*ACTIVITY*: From the line below that contains "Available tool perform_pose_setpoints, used" to the line that contains "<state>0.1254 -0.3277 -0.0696", repeat every line exactly, both ends included, and nothing else.

*THE DATA*:
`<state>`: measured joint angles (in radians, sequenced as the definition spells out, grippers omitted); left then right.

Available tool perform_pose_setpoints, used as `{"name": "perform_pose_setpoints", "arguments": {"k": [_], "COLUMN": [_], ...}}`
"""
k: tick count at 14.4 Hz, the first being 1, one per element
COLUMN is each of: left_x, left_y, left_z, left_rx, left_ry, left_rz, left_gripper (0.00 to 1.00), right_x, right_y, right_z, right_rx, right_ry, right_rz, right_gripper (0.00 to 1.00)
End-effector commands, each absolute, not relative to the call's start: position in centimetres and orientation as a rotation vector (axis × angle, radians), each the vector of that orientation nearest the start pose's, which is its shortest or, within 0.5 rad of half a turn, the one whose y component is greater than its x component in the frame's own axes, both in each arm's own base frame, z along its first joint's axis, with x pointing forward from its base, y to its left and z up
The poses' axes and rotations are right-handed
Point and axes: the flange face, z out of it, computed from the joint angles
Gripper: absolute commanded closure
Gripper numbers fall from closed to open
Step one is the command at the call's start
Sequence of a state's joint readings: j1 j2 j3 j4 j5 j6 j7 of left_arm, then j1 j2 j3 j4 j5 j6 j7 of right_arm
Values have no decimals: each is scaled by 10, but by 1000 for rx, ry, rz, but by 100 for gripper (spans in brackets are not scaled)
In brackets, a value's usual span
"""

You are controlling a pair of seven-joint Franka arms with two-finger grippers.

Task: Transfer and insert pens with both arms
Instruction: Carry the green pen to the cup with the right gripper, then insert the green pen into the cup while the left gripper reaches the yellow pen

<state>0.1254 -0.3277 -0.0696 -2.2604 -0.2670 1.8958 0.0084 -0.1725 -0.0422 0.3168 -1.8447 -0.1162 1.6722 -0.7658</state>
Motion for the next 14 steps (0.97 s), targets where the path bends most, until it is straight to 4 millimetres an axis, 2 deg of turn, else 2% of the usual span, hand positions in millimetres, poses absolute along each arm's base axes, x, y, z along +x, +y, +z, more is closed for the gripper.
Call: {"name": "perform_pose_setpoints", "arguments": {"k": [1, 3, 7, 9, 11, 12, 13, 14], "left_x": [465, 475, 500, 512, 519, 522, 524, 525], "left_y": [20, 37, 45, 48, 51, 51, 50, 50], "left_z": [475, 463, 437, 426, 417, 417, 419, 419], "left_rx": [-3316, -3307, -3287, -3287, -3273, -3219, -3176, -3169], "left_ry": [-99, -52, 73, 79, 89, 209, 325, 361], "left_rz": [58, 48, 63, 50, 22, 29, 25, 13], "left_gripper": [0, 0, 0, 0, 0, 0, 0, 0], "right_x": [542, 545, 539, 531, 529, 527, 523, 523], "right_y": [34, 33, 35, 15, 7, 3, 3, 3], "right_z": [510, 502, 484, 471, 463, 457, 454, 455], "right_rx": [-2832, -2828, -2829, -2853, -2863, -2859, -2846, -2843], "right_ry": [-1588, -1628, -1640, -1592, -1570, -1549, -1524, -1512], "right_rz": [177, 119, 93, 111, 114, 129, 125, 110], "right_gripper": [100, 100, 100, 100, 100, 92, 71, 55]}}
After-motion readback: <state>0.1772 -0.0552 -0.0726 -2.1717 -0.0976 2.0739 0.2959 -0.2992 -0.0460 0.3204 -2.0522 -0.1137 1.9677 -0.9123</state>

*SOLUTION TO THE EXERCISE*:
Available tool perform_pose_setpoints, used as `{"name": "perform_pose_setpoints", "arguments": {"k": [_], "COLUMN": [_], ...}}`
"""
k: tick count at 14.4 Hz, the first being 1, one per element
COLUMN is each of: left_x, left_y, left_z, left_rx, left_ry, left_rz, left_gripper (0.00 to 1.00), right_x, right_y, right_z, right_rx, right_ry, right_rz, right_gripper (0.00 to 1.00)
End-effector commands, each absolute, not relative to the call's start: position in centimetres and orientation as a rotation vector (axis × angle, radians), each the vector of that orientation nearest the start pose's, which is its shortest or, within 0.5 rad of half a turn, the one whose y component is greater than its x component in the frame's own axes, both in each arm's own base frame, z along its first joint's axis, with x pointing forward from its base, y to its left and z up
The poses' axes and rotations are right-handed
Point and axes: the flange face, z out of it, computed from the joint angles
Gripper: absolute commanded closure
Gripper numbers fall from closed to open
Step one is the command at the call's start
Sequence of a state's joint readings: j1 j2 j3 j4 j5 j6 j7 of left_arm, then j1 j2 j3 j4 j5 j6 j7 of right_arm
Values have no decimals: each is scaled by 10, but by 1000 for rx, ry, rz, but by 100 for gripper (spans in brackets are not scaled)
In brackets, a value's usual span
"""

You are controlling a pair of seven-joint Franka arms with two-finger grippers.

Task: Transfer and insert pens with both arms
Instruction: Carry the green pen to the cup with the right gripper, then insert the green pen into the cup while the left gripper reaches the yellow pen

<state>0.1254 -0.3277 -0.0696 -2.2604 -0.2670 1.8958 0.0084 -0.1725 -0.0422 0.3168 -1.8447 -0.1162 1.6722 -0.7658</state>

There is no more output for this exercise.